BEGIN

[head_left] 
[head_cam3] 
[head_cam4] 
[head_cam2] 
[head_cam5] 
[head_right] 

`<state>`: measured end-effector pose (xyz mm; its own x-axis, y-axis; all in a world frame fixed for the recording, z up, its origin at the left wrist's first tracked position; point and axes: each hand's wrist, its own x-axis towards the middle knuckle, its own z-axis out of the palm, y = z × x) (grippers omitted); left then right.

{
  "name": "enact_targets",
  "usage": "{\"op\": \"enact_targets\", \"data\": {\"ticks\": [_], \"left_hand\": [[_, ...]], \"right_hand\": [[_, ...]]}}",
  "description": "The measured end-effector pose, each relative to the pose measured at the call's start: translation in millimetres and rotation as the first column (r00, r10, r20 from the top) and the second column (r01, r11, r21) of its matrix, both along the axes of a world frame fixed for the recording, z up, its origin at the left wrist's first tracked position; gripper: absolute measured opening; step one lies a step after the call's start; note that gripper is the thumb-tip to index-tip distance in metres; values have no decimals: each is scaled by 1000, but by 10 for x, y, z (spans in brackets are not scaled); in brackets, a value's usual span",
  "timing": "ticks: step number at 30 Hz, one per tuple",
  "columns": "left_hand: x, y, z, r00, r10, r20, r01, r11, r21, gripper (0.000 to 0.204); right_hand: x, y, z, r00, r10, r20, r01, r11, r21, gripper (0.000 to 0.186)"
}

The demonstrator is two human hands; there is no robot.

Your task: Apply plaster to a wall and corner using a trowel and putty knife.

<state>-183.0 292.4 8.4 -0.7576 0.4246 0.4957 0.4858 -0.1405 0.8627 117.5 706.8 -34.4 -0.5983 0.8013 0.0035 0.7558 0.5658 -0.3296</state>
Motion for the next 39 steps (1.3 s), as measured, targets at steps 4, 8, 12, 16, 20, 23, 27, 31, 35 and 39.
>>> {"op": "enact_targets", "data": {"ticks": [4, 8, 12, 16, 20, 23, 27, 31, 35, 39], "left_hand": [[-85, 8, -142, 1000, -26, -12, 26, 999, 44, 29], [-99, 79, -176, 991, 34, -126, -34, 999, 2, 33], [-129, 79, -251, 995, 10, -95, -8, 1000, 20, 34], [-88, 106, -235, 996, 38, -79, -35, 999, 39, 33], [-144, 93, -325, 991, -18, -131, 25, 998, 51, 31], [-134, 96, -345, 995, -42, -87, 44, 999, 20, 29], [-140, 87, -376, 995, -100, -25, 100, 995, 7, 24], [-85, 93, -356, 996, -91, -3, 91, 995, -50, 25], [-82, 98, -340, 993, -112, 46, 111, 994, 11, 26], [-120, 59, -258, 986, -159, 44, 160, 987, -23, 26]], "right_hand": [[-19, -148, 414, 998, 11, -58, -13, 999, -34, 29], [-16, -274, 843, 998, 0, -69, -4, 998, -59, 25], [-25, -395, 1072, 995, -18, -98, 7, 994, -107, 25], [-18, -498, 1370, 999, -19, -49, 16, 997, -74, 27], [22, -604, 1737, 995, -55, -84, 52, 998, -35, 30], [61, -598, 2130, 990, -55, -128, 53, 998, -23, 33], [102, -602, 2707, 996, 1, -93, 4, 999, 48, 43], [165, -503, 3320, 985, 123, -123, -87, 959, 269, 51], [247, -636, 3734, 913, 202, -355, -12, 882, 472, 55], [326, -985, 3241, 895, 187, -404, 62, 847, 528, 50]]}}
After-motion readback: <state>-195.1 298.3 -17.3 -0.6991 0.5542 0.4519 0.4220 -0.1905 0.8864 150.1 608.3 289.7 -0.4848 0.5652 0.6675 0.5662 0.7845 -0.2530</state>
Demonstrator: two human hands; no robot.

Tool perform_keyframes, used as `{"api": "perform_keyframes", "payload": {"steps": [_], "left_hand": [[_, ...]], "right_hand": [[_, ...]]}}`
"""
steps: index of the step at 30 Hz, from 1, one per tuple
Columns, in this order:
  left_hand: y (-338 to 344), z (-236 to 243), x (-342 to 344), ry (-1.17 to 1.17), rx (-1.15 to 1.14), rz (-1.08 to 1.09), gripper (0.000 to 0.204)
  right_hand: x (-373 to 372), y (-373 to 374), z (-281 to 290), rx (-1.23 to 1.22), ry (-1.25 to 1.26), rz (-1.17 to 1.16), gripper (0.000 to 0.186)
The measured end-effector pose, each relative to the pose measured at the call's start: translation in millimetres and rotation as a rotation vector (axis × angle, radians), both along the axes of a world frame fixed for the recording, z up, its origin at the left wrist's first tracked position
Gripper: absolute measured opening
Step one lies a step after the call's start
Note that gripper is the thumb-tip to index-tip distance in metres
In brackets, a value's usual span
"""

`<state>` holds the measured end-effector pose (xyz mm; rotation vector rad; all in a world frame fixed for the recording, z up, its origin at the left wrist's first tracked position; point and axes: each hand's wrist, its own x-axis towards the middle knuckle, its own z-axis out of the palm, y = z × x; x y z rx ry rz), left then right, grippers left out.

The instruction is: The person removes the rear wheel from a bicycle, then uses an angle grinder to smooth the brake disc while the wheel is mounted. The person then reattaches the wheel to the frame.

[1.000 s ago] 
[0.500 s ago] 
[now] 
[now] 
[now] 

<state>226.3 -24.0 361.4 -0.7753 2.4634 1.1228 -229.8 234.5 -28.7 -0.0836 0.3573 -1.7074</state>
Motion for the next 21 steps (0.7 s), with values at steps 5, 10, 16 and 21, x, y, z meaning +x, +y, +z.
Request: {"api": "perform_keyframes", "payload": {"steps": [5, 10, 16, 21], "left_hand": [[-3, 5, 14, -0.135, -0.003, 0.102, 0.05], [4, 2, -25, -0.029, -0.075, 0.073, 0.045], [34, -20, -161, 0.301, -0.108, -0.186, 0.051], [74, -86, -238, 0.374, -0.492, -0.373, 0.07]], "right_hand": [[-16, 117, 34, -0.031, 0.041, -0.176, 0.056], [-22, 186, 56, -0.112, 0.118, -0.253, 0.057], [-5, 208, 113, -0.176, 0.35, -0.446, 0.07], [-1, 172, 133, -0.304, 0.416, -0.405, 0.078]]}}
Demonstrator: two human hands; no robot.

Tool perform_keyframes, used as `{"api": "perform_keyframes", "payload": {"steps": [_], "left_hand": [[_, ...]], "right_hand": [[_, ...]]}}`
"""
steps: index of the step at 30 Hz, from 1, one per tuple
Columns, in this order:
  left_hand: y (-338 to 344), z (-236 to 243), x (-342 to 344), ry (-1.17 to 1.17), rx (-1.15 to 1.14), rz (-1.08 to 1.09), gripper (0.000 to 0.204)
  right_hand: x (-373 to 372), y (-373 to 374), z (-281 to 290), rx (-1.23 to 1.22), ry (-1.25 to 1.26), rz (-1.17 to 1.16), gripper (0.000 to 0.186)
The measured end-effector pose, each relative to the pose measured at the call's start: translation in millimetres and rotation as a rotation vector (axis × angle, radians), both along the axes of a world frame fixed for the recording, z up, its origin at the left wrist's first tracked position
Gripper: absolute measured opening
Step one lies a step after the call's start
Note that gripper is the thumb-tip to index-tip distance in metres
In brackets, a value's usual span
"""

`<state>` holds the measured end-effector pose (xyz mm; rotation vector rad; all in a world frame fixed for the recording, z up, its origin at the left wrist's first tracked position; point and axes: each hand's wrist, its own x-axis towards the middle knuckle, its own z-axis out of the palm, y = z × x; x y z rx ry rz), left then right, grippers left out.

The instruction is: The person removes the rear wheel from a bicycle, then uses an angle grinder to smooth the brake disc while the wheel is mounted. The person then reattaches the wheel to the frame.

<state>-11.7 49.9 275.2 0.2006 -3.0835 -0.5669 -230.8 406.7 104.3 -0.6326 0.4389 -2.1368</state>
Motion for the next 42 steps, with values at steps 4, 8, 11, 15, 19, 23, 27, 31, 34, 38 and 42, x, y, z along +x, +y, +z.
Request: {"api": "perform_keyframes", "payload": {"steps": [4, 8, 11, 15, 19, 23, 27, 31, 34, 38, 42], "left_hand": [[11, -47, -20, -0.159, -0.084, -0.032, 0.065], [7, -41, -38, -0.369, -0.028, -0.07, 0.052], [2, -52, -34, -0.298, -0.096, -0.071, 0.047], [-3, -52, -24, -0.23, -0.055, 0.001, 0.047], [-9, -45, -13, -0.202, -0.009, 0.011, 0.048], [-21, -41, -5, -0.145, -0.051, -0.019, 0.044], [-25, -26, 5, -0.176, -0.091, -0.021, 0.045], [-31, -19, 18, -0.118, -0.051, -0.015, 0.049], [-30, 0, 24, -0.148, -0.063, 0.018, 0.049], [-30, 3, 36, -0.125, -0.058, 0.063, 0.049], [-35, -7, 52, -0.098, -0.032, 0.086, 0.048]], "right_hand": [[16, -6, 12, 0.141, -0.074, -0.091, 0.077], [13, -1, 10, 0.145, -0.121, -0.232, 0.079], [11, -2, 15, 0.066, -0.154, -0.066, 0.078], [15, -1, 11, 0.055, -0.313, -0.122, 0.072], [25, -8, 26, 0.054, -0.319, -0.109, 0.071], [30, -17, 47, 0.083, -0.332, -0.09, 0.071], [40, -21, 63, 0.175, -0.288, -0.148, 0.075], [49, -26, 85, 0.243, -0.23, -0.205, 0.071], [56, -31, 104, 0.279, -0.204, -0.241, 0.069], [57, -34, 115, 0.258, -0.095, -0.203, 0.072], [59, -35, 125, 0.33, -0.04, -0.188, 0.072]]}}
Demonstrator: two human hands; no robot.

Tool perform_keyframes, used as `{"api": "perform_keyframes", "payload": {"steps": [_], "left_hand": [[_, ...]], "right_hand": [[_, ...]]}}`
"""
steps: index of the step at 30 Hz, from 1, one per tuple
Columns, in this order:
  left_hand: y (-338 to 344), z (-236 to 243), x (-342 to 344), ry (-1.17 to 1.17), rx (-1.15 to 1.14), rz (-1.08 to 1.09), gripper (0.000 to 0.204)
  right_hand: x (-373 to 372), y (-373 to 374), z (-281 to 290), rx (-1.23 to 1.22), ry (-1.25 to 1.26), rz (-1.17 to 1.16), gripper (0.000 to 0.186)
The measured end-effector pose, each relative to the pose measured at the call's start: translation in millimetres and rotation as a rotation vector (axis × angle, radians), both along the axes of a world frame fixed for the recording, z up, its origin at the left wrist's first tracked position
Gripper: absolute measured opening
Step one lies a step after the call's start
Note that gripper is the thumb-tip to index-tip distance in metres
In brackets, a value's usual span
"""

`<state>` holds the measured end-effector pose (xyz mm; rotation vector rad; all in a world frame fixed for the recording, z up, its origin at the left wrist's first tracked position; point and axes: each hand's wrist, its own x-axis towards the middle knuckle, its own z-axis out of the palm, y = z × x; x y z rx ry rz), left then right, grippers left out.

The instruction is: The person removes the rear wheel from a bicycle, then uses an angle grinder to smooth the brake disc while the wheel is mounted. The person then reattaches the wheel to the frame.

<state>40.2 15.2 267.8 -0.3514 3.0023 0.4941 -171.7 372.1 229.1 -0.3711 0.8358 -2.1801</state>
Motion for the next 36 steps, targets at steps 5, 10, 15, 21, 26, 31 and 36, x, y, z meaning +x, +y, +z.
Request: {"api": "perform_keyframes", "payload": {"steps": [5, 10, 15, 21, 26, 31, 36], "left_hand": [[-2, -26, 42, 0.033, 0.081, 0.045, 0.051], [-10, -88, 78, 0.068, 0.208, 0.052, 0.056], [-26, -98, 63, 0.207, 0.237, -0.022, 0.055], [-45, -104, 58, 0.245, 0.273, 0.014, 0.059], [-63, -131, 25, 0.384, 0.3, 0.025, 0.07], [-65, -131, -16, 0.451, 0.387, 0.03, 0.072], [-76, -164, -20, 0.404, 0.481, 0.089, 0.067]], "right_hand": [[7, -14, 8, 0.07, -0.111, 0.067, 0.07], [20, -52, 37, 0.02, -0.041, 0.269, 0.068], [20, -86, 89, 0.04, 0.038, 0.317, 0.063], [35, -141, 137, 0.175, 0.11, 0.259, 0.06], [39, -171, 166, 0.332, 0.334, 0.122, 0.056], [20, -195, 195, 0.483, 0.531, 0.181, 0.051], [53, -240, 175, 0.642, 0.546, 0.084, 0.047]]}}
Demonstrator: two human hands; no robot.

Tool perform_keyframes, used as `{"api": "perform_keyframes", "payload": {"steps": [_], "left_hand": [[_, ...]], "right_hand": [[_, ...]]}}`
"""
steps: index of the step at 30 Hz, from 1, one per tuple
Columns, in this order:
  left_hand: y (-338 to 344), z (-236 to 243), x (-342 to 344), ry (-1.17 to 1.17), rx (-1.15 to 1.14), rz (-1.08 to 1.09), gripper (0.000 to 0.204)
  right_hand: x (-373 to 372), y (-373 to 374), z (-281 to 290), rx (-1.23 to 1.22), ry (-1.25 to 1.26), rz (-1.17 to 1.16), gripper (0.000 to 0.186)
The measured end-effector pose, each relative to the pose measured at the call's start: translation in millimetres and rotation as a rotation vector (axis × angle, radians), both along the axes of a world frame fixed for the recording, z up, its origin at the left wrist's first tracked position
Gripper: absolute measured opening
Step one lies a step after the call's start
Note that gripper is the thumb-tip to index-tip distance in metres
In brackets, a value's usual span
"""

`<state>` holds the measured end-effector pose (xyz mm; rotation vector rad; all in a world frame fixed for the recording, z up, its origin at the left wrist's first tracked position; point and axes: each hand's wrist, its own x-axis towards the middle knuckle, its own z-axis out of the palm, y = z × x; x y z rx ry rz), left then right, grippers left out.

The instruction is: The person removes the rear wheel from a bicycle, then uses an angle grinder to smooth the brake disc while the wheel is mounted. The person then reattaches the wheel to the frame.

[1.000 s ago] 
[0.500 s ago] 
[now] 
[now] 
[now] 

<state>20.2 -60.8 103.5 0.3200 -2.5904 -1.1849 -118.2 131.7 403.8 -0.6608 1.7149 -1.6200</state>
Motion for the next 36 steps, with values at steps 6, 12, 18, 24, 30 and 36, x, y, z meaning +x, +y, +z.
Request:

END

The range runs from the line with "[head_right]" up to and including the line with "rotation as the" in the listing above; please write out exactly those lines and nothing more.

[head_right] 

`<state>`: measured end-effector pose (xyz mm; its own x-axis, y-axis; all in a world frame fixed for the recording, z up, its origin at the left wrist's first tracked position; point and axes: each hand's wrist, its own x-axis towards the middle knuckle, its own z-axis out of the palm, y = z × x) (grippers omitted); left then right.

{
  "name": "enact_targets",
  "usage": "{\"op\": \"enact_targets\", \"data\": {\"ticks\": [_], \"left_hand\": [[_, ...]], \"right_hand\": [[_, ...]]}}",
  "description": "The measured end-effector pose, each relative to the pose measured at the call's start: translation in millimetres and rotation as the first column (r00, r10, r20 from the top) and the second column (r01, r11, r21) of its matrix, both along the axes of a world frame fixed for the recording, z up, its origin at the left wrist's first tracked position; gripper: absolute measured opening; step one lies a step after the call's start; note that gripper is the thumb-tip to index-tip distance in metres; values have no decimals: each is scaled by 1000, but by 10 for x, y, z (spans in brackets are not scaled); in brackets, a value's usual span",

With this, the exercise is complete.